Reggie Anderson, Appointments with Heaven: The True Story of a Country Doctor’s Healing Encounters with the Hereafter (Tyndale, 2013), 186-190.

Sunday, October 11, 2020

Dr. Anderson's extraordinary "knowing"

“During one quiet overnight shift in the ER in Ashland City’s newly built two-bed emergency room, I went to the on-call room to take a nap. I hadn’t been there long when I was called down to see a young boy who’d fallen. His mom brought him in because she was worried.

“She introduced herself and told me the story behind their visit. Apparently, her son had fallen and bumped his head earlier in the evening. He seemed fine, so she put him to bed at his regular bedtime. A few hours later, he woke up and vomited. I heard that throwing up after hitting your head is a bad thing, she said, so I brought him in.

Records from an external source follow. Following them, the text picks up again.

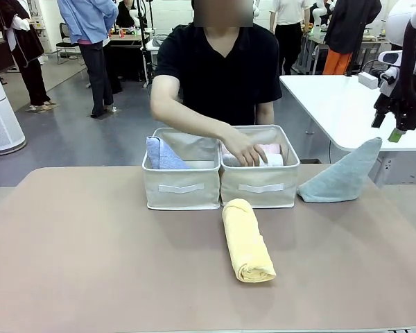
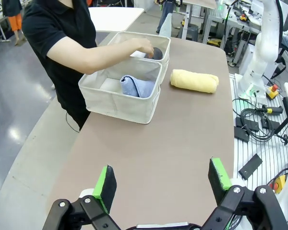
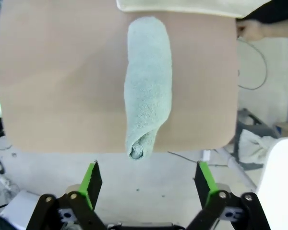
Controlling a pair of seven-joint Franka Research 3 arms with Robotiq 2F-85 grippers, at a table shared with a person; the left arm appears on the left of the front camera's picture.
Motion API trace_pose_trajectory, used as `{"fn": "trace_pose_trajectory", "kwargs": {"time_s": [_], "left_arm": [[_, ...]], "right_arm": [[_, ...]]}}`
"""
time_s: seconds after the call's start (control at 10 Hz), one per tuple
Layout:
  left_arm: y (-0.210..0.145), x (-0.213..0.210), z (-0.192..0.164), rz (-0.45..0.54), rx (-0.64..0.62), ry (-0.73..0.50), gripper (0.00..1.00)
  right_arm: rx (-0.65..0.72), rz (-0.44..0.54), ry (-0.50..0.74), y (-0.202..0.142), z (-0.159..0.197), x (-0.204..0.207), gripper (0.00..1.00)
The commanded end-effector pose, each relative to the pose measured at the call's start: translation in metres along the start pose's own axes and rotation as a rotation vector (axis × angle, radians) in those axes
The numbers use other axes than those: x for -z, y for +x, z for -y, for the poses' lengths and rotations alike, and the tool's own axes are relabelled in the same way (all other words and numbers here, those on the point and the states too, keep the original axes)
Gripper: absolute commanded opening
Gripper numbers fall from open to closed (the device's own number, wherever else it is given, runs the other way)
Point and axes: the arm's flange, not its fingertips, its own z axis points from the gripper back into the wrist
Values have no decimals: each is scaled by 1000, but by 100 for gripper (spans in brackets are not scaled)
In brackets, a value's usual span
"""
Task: Sort the towels based on their folding style.
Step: Pick up another triangle-folded towel from the table and place it in the left Fabric basket.
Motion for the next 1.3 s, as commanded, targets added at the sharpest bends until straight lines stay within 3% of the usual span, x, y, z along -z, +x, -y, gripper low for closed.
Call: {"fn": "trace_pose_trajectory", "kwargs": {"time_s": [0.0, 0.3, 0.6, 0.9, 1.2], "left_arm": [[1, 0, 3, 6, 3, -3, 100], [1, 0, 3, 6, 3, -3, 100], [1, 0, 3, 6, 3, -3, 100], [1, 0, 3, 6, 3, -3, 100], [1, 0, 3, 6, 3, -3, 100]], "right_arm": [[19, 18, -16, -2, 1, 1, 100], [6, 2, -2, -2, 0, 0, 100], [-29, -104, -16, 27, -19, 16, 100], [-72, -102, 0, 36, -21, 32, 100], [-152, -36, -25, 35, -18, 46, 100]]}}
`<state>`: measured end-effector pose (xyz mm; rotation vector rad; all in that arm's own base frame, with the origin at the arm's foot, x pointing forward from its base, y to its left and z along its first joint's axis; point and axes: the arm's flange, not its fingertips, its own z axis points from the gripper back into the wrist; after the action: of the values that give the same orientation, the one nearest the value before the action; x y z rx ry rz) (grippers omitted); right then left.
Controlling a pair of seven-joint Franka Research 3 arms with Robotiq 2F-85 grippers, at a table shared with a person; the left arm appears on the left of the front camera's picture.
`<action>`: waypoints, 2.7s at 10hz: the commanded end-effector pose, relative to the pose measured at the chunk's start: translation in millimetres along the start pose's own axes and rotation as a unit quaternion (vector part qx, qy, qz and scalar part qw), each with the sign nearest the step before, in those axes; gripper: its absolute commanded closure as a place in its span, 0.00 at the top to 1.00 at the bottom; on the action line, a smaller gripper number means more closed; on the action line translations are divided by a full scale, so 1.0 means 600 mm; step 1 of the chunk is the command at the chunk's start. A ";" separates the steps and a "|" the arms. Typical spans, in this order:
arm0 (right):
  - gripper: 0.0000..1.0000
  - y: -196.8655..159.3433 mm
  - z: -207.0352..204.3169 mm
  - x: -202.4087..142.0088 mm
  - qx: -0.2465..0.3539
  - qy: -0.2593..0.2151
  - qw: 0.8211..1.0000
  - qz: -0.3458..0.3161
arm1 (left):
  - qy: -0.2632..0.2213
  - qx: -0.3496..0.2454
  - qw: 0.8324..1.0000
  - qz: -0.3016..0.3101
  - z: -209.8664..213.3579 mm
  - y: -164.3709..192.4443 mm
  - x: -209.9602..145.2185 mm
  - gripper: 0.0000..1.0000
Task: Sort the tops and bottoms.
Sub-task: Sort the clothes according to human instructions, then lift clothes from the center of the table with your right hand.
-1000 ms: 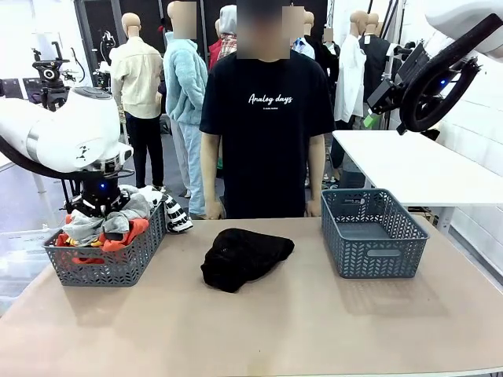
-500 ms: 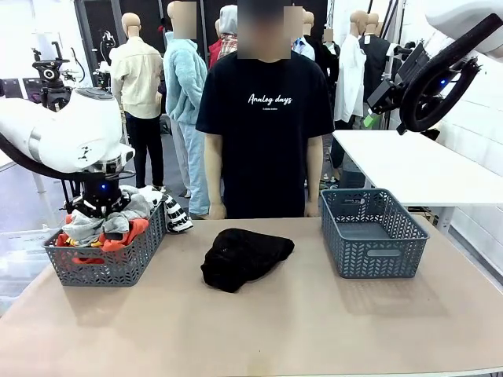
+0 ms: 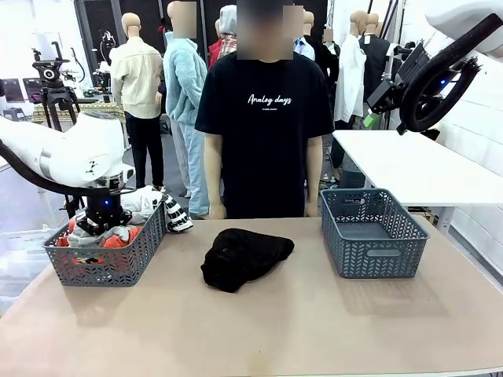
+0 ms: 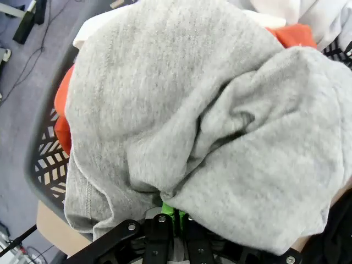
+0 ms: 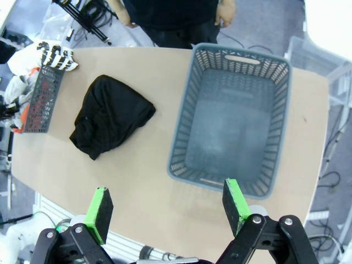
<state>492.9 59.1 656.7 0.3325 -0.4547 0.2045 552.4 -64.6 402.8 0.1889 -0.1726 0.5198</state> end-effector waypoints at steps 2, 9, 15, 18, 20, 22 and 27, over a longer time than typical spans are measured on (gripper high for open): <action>1.00 0.004 0.001 0.003 -0.010 0.009 1.000 -0.006 | 0.000 0.009 1.000 0.007 0.010 0.010 0.013 0.22; 1.00 0.004 0.001 0.003 -0.010 0.009 1.000 -0.006 | -0.015 -0.025 1.000 0.001 0.085 0.032 0.050 1.00; 1.00 0.004 0.001 0.003 -0.010 0.009 1.000 -0.006 | -0.026 -0.024 0.999 0.006 0.088 0.028 0.047 1.00; 1.00 0.004 0.001 0.003 -0.010 0.009 1.000 -0.006 | -0.026 -0.024 0.999 0.006 0.088 0.028 0.047 1.00; 1.00 0.004 0.001 0.003 -0.010 0.009 1.000 -0.006 | -0.026 -0.024 0.999 0.006 0.088 0.028 0.047 1.00; 1.00 0.004 0.001 0.003 -0.010 0.009 1.000 -0.006 | -0.026 -0.024 0.999 0.006 0.088 0.028 0.047 1.00; 1.00 0.004 0.001 0.003 -0.010 0.009 1.000 -0.006 | -0.048 -0.160 0.986 -0.023 0.233 0.059 0.067 1.00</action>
<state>492.9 59.1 656.7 0.3325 -0.4546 0.2045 559.4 -57.3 525.5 0.0179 -0.3359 0.4681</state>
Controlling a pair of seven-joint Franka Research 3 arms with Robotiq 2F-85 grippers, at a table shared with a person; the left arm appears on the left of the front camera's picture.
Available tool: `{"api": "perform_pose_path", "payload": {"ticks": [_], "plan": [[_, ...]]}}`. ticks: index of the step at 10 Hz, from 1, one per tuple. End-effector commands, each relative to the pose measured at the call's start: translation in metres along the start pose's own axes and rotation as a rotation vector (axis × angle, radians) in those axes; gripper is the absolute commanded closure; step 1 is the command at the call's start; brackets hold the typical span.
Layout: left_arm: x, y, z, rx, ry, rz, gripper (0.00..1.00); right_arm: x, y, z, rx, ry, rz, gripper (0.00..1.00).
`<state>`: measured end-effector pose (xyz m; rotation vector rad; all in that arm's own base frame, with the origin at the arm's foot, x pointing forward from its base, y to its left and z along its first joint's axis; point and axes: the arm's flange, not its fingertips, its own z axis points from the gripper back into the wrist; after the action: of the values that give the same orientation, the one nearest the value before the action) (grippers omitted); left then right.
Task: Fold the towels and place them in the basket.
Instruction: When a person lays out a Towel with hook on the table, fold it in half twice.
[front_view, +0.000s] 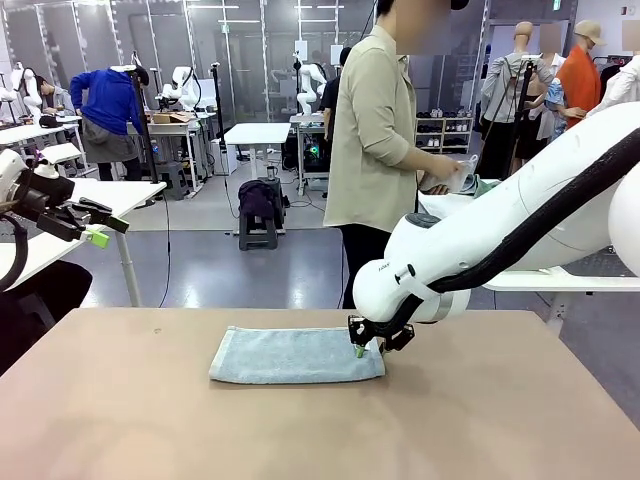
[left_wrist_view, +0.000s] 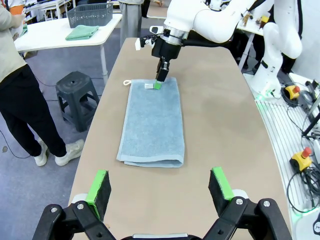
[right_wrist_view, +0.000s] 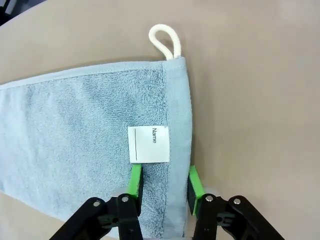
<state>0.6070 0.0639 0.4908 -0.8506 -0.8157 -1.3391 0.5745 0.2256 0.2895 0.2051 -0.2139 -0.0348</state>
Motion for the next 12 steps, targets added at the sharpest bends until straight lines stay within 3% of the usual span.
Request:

“The mom was calm. She was fully dressed and completely made up, and it was 1:30 in the morning. If she took the time to dress, I wondered, how serious could it be? The little boy with her seemed quiet, but he understood everything his mom said. I asked her to put him on the table, and I began my exam.

“His pupils were equal and reactive. He was attentive and easily followed my directions. Where did you hurt your head? I asked. He point to the spot, and I felt it. It was a normal neural exam. He was a normal kid who’d gotten a bump on his head. I turned to write up his report, and I planned to ask the nurse to give the mother a head injury instruction sheet.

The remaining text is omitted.